Parce sepulto (Virgilio, Eneide, III, 41)
Correvano i primi anni 2000, quelli del primo Delrio. Sull’onda dell’entusiasmo diciamo così dello sbarco dei primi cattolici dichiarati e praticanti in giunta, osammo duettare dalle pagine di un quotidiano locale poi caduto in disgrazia con un collega ex assessore socialista craxiano, poi fulminato sulla strada di Poona (dove gureggiava Osho), sulla necessità di riaprire pubblicamente alcuni casi del dopoguerra che giacevano sinistramente irrisolti e che videro morti ammazzati tra le file dei vinti, risaputamente innocenti da fascismi di ogni risma. Unico modo, dal nostro modesto punto di vista, affinché i riti della settimana resistenziale e i simboli della lotta di Liberazione si smacchiassero di ogni rivolo di partigianeria strumentale al mantenimento del potere. Che ha bisogno a sua volta di liturgie fondative e saghe epiche da narrare nei ritrovi di gruppo. Solo così, forse, la presunta superiorità morale della sinistra avrebbe potuto essere sbandierata nelle messe – bella ciao senza incappare nella più totale ridicolaggine. D’accordo che la storia debba soggiacere a categorie morali giocoforza generiche, ma le vicende personali devono piuttosto soggiacere al metro della giustizia umana, visto che quella divina non gode di scientifiche e ontologiche certezze.
In virtù del valore (socioculturale) che il sottoscritto da sempre dà alla tradizione e alle cerimonie, non certo per mera volontà disfattista o prurigini nostalgico-revisioniste. Dall’altra parte invece si suggeriva più o meno di scordare il passato (quello che è stato, è stato) e convogliare verso l’alto le energie positive dell’amore e del perdono. Un dimenamento hare krishna, hare hare, un ancheggiamento ecumenico hare rama, hare hare. Che rivangare gli accadimenti di mezzo secolo prima, e magari vangare la terra sotto cui erano ancora ossa senza sepoltura, non sarebbe servito alla riappacificazione sociale e alla famosa ed impossibile “memoria condivisa”. Sarebbe stato interessante andarlo a proporre porta a porta ai familiari che non hanno mai avuto una tomba su cui pregare i resti dei loro cari. Da zona S.Pellegrino o giù di lì arrivò il solito input a far finta di niente; ancora troppo debole era la fresca alleanza tra ex democristiani ed ex comunisti da vederla messa così a rischio da questioni di importanza metastorica, seppur in nome e per conto della verità. Unica dimensione su cui si dovrebbe fondare un mito credibile nella trasmissione dei valori.
I novelli amministratori se ne fotterono giustamente delle nostre paturnie cristico-parrocchiali e ci presero come solito (e forse non a torto) per poveri idealisti imbecilli non inclini alla mediazione e alla diplomazia della realpolitik. Certe irrisolvibili beghe, in estrema sintesi, continuino pure a riposare in fosse comuni sotto metri di terra. Che l’amministrazione è roba per i vivi. Il resto è storia ancor più recente, che ci parla anno dopo anno di un 25 aprile che continua a non unire affatto le sponde degli eredi dei vincitori e dei vinti, di chi ha scritto il corso degli eventi e di chi tenta di riscriverlo, magari con poco nobili intendimenti politici.
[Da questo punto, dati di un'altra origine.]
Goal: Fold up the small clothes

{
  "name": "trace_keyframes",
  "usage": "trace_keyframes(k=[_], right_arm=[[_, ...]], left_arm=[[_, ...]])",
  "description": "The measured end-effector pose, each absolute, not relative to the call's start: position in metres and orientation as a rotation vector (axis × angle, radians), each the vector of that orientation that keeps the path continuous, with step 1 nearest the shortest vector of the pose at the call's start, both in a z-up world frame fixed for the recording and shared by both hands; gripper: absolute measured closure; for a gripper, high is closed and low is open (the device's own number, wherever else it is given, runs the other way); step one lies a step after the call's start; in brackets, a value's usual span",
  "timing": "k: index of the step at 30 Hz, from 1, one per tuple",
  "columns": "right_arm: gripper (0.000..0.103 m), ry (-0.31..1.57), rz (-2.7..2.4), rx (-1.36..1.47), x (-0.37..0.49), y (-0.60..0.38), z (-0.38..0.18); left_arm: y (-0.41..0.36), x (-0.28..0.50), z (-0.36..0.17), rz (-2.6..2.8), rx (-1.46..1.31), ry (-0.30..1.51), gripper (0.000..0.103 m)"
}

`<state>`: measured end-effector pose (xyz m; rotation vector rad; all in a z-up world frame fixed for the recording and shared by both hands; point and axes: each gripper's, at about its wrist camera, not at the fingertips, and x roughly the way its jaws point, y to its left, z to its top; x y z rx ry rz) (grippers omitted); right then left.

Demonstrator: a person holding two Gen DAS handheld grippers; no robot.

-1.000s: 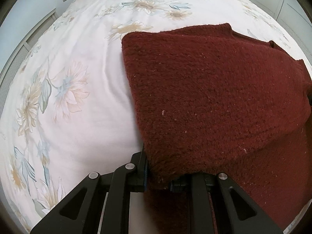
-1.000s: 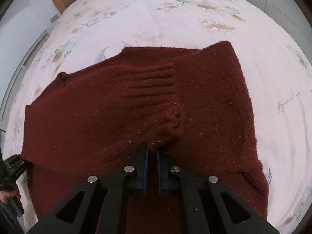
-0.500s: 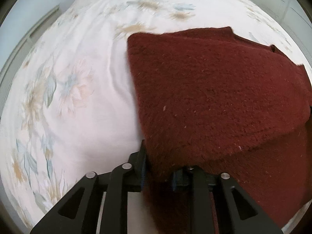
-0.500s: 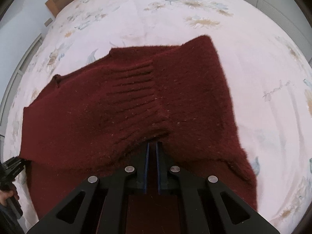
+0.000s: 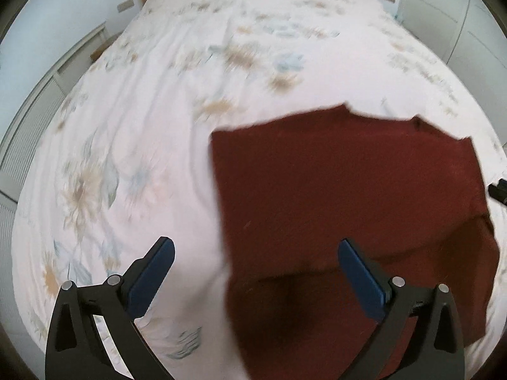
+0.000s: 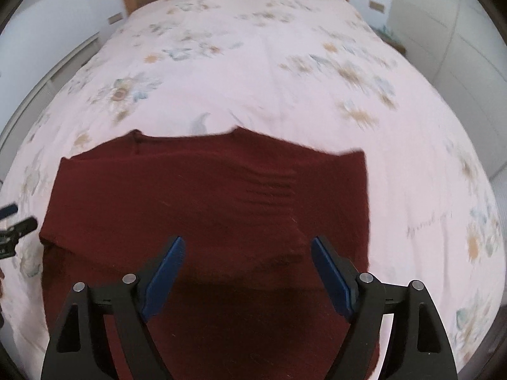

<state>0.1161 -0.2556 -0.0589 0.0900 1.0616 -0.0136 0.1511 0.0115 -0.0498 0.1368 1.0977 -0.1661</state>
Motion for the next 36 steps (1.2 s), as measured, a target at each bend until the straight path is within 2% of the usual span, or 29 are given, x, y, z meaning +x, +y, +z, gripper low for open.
trace_keyframes(k=[6, 14, 17, 31, 36], right_arm=[[0.018, 1.063, 0.06, -0.004, 0.13, -0.205, -0.076], [0.018, 1.127, 0.049, -0.032, 0.135, -0.194, -0.143], [0.013, 1.103, 0.052, -0.012, 0.131, -0.204, -0.146], [0.012, 1.087, 0.034, 0.017, 0.119, -0.253, -0.147], [0.012, 1.086, 0.052, 0.066, 0.108, -0.262, -0.135]], left_arm=[[-0.033, 0.161, -0.068, -0.22, 0.189, 1.067, 0.001], [-0.05, 0.168, -0.138, -0.216, 0.191, 1.158, 0.001], [-0.044, 0.168, -0.139, -0.233, 0.187, 1.144, 0.001], [-0.003, 0.177, -0.146, -0.254, 0.113, 1.151, 0.001], [0.007, 0.176, -0.132, -0.239, 0.085, 1.183, 0.001]])
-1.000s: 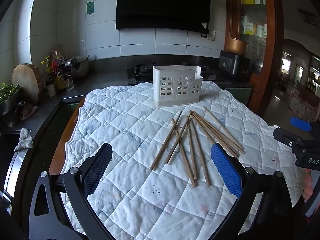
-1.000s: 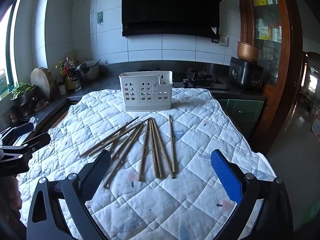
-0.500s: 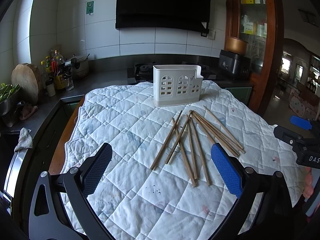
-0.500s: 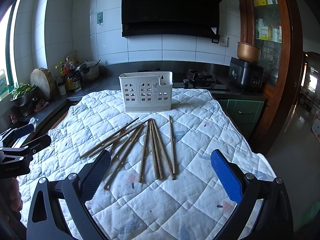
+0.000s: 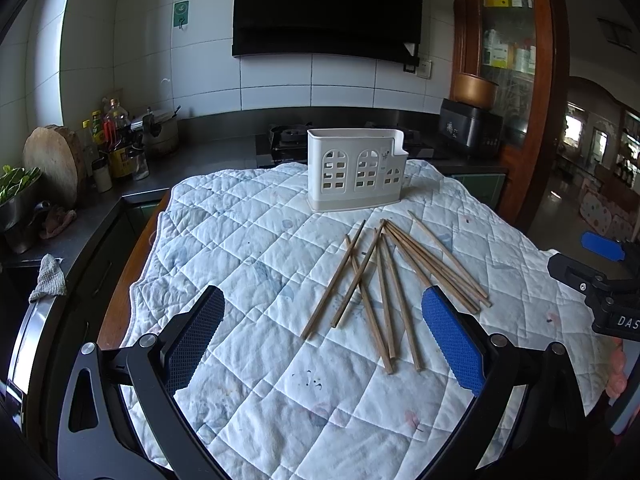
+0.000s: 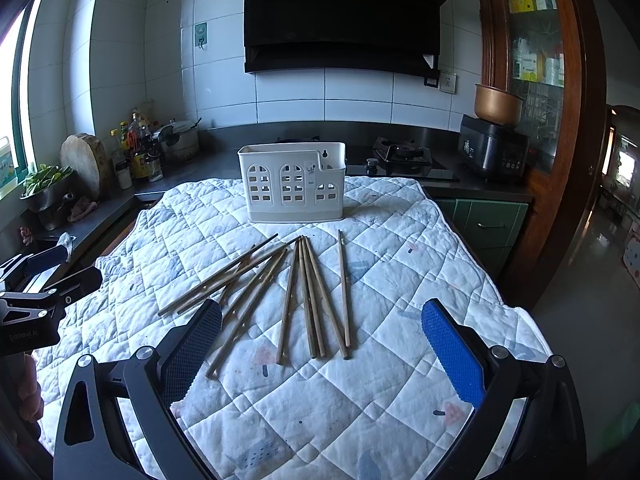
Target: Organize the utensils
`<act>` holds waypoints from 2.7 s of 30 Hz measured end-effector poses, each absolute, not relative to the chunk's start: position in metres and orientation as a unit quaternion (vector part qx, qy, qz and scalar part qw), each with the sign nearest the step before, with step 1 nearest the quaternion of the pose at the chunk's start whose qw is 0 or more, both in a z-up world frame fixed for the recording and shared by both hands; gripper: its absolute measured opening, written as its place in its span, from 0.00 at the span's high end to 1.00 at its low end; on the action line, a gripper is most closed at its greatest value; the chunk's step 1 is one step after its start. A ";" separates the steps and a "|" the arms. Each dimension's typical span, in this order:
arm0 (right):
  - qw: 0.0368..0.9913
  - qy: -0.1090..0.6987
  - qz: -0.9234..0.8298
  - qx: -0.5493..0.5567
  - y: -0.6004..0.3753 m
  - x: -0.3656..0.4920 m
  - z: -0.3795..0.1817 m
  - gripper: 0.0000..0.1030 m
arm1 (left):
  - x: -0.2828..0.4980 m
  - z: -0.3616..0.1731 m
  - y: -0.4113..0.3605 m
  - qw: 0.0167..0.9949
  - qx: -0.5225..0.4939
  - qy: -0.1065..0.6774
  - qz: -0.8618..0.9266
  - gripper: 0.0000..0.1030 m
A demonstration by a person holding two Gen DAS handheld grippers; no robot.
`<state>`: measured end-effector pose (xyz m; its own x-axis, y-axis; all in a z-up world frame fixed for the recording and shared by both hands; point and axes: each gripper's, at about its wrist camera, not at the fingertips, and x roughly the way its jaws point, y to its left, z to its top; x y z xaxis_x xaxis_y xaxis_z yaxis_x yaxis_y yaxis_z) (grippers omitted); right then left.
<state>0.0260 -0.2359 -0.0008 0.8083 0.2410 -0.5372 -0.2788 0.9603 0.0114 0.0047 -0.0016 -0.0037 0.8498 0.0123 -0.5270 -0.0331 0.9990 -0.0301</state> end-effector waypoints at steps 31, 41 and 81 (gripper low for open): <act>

E ci insegna che i tentativi di insabbiamento di pagine, poche se vogliamo, ma di indescrivibile oscenità di un libro pur sommariamente radioso, rischiano di rendere l’opera incompiuta, mistificata, indigeribile. E forse, oggi che la santa alleanza tra cattolici e socialdemocratici non è più questione da dibattere ma dato di fatto, e che le generazioni di allora o sono estinte o vicine al dissolvimento biologico, il sindaco che verrà potrà elegantemente fare i conti con un passato di storia locale apparentemente lontano, realmente di grande attualità.